Las torres fantasmas
“Lo real es lo que se nos escapa, lo que no puedo nombrar o calcular.” Jean-Louis Comolli.
Devil (La reunión del diablo) comienza con tenebrosos planos de los rascacielos de una ciudad. No importa que el film haya sido rodado en Ontario, porque lo cierto es que parece Nueva York. Ante una película norteamericana, cuesta no pensar en Nueva York cuando la imagen muestra altos edificios bordeando una costa, a menos que algún cartel aclare que se trata de otra ciudad, o que alguna construcción muy reconocible nos ubique en otro lado (por ejemplo, el Golden Gate de San Francisco o el Harbour Bridge de Sidney). Además de las nubes ominosas y de la música ídem, los planos iniciales de Devil toman a los edificios al revés, con la cámara que se acerca rápidamente a un rascacielos y se introduce por un hueco de ventilación. Todo indica que son subjetivas del diablo que -¡oh!- viene en vuelo invertido. (Deducimos que es el diablo porque, bueno, así se titula el film).
Pero esos movimientos sólo son ostentosas piruetas, fútiles manierismos que buscan en vano desplazar a las otras tinieblas que encapotan la ciudad desde hace ya nueve años, porque nada puede competir con ese pavor existencial que troqueló los sentidos aquel 11 de septiembre. Frente a cualquier toma aérea de Nueva York en cualquier película reciente, al menos a mí me resulta imposible no recordar las torres que ya no están, con toda la complejidad histórica que implica esa ausencia. Martin Scorsese enseguida aprovechó el poderío simbólico de esos gigantes devenidos fantasmas, por lo cual incluyó al World Trace Center al final de Pandillas de Nueva York (2002), tentación que tampoco eludió Steven Spielberg cuando concibió Munich (2005).
Desde ya que el atentado a las Torres Gemelas no es el tema de Devil (film de terror-suspenso demasiado elemental dirigido por John Erick Dowdle, con idea y producción de M. Night Shyamalan), pero su apertura inevitablemente recupera lo siniestro de aquel día, con esos edificios colgando como estalactitas sobre el vacío, una imagen que convierte a la ciudad en una cueva en cuyas paredes siguen rebotando los ecos del espanto, la desesperación ante lo que se adivina inconmensurable. Hasta ahora, la película que mejor ha plasmado estas sensaciones es Vuelo 93 (United 93), de Paul Greengrass.

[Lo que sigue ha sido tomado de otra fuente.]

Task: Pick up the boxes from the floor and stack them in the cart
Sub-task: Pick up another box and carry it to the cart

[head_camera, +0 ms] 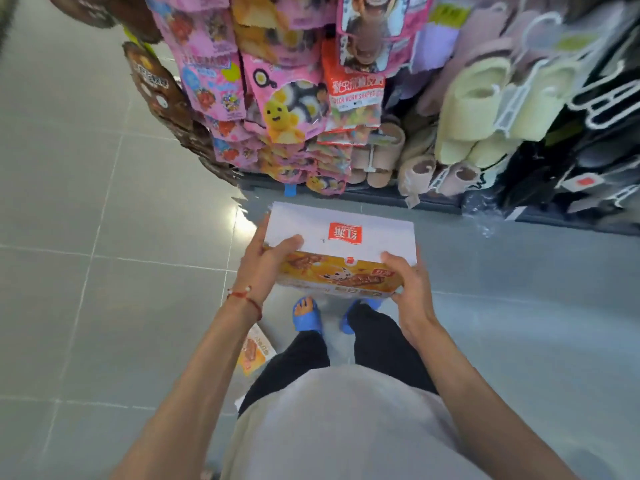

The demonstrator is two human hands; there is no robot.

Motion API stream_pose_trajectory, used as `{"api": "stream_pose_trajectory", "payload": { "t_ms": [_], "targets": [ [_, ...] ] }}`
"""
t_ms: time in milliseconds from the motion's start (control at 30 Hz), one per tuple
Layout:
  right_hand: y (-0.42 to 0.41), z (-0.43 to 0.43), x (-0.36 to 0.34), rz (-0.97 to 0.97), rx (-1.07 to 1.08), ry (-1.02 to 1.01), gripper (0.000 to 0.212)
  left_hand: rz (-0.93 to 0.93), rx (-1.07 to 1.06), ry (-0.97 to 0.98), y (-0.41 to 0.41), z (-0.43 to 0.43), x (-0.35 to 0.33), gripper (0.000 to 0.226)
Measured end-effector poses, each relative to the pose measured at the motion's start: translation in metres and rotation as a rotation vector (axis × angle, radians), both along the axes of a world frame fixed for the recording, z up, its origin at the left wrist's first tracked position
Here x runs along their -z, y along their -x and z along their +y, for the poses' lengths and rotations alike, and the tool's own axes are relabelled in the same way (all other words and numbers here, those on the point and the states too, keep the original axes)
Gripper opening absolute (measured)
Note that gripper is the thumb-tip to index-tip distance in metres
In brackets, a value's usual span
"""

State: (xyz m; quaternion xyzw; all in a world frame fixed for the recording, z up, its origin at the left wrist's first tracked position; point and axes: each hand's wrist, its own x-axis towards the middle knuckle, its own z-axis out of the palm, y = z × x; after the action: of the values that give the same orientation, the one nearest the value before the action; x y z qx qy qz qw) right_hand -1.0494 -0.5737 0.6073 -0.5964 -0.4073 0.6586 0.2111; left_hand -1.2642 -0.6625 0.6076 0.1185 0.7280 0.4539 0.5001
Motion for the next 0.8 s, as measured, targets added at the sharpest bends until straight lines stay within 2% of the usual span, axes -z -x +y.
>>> {"api": "stream_pose_trajectory", "payload": {
  "t_ms": [200,267,400,500,633,800],
  "targets": [
    [-0.052,-0.016,-0.027,0.069,0.181,-0.073,0.039,-0.068,0.111,-0.04,-0.045,0.016,-0.021,0.045],
    [-0.072,-0.021,-0.03,0.059,0.237,-0.088,0.041,-0.071,0.134,-0.04,-0.065,0.023,-0.024,0.047],
    [-0.122,-0.03,-0.033,0.076,0.369,-0.11,0.059,-0.046,0.194,-0.058,-0.116,0.04,-0.034,0.043],
    [-0.165,-0.036,-0.039,0.099,0.463,-0.144,0.056,-0.005,0.271,-0.071,-0.161,0.055,-0.041,0.049],
    [-0.233,-0.046,-0.044,0.125,0.6,-0.166,0.057,0.036,0.367,-0.138,-0.236,0.078,-0.056,0.038],
    [-0.328,-0.062,-0.05,0.116,0.738,-0.23,0.053,0.035,0.516,-0.199,-0.336,0.091,-0.064,0.047]
  ]
}}
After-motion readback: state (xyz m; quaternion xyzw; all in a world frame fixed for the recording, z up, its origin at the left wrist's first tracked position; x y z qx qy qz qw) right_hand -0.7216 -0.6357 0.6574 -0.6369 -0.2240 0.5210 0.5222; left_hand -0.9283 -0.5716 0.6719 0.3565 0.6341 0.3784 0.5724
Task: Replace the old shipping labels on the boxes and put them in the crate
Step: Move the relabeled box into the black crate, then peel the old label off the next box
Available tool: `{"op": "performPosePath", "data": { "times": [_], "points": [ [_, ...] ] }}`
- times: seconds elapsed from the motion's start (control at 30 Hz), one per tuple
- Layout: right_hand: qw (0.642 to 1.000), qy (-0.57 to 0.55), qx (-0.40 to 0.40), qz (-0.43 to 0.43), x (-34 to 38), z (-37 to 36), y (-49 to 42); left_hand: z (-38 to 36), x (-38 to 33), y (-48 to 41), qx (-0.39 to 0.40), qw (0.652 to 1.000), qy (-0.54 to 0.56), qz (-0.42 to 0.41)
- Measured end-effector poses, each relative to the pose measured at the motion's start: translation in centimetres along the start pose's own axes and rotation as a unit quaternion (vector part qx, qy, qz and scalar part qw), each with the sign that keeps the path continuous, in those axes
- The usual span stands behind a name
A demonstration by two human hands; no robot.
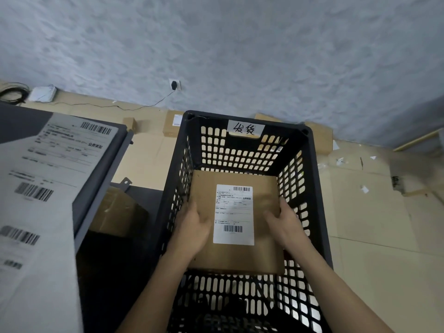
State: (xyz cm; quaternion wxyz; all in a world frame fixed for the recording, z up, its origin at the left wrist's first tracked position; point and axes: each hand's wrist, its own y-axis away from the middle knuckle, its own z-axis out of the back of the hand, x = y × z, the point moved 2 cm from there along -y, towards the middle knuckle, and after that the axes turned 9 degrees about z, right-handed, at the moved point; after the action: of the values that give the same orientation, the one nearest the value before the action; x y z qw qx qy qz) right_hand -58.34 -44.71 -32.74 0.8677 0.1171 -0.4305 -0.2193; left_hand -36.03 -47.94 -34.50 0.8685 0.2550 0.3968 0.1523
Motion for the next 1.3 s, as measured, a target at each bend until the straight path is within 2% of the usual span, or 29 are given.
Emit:
{"op": "performPosePath", "data": {
  "times": [0.13,0.23,0.47,0.7,0.87,1.1,1.3],
  "points": [
    [0.996,0.039,0.013,0.08,3.8,2.1,2.2,2.2,-2.7,3.2,-0.068,0.994,-0.068,-0.058],
    [0.978,0.114,-0.012,0.174,6.0,4.0,4.1,3.8,-4.4,6.7,-0.113,0.987,-0.044,-0.108],
    [0.928,0.141,0.01,0.346,9.2,6.8,7.2,6.2,-6.3,16.5,-0.271,0.954,-0.002,-0.129],
    [0.847,0.164,0.059,0.503,13.6,6.3,12.8,6.7,-4.1,25.8,-0.416,0.907,-0.036,-0.054],
    [0.777,0.153,0.103,0.602,17.0,3.3,19.9,7.9,-0.3,34.0,-0.516,0.855,-0.061,0.01],
    [0.682,0.122,0.218,0.688,19.9,-5.6,32.3,9.3,10.5,46.9,-0.621,0.772,-0.036,0.134],
    [0.604,0.09,0.309,0.73,20.3,-13.0,44.9,9.9,20.1,57.9,-0.674,0.712,0.015,0.197]
  ]
}}
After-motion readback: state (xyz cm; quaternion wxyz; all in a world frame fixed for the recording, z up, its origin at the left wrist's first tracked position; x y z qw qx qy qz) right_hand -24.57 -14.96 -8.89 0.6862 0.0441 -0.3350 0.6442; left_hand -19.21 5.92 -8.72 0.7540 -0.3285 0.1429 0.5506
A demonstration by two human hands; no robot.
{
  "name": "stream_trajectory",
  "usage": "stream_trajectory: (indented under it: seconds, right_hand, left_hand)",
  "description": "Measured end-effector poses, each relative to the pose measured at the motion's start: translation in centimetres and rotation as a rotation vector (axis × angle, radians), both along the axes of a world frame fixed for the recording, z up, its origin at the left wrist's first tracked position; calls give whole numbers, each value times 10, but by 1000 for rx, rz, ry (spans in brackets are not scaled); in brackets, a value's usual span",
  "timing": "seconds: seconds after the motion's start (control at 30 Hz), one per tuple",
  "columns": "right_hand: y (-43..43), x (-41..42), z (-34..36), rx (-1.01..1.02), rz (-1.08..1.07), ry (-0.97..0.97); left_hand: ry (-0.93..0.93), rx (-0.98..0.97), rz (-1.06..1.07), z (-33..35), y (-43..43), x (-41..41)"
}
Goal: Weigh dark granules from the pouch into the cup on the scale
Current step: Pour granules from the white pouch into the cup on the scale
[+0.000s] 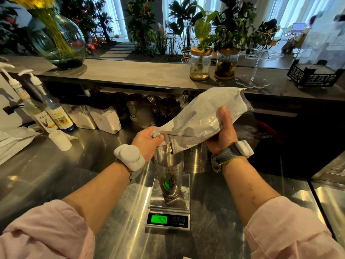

Posterguemos para otro momento la discusión sobre las imprecisiones históricas de la película y su lectura idealizada de los hechos ocurridos en el avión que cayó en Pennsylvania, porque en definitiva United 93 no deja de ser una recreación. Ya desde el afiche se hace carne la amenaza, con ese avión flanqueado por los picos de la corona de la estatua. Difícil es pensar en la libertad o en los “siete continentes” que esa corona supuestamente representa. Esos picos son barrotes, son cuchillos, son misiles. Y allí va el segundo avión para estrellarse en la otra torre.
Es impecable la forma en que Greengrass narra ese segundo impacto, ya que elige mostrar lo que registraron las imágenes televisivas, sin abusar de efectos especiales. Además, ¿cómo pretender imitar un hecho que superó todo espectáculo? Tras la explosión en la torre sur, se escucha algún grito ahogado y algún insulto, pero todos los testigos en el film quedan mudos, absortos por un instante, hasta que cae sobre todos el peso de la fragilidad. De la confusión a la certeza de ser un blanco de ataque. La inminencia de una guerra jamás imaginada.
Vuelvo a esta secuencia una y otra vez, y cada vez experimento el mismo extrañamiento, la misma angustia, el agobio -y la necesidad- del silencio frente a eso que no se puede poner en palabras. Podemos ver muchas películas y comprobar que las torres aparecen y desaparecen, e incluso llegar a acostumbrarnos. Podemos recordar los atentados de memoria y regresar continuamente al análisis político del porqué. Pero hay algo que se nos escapa, siempre. Ese lugar adonde tal vez sólo pueda llevarnos el arte: ni más ni menos que lo Real.
“Lo real existe, pero no lo conocemos.” También lo dijo Comolli.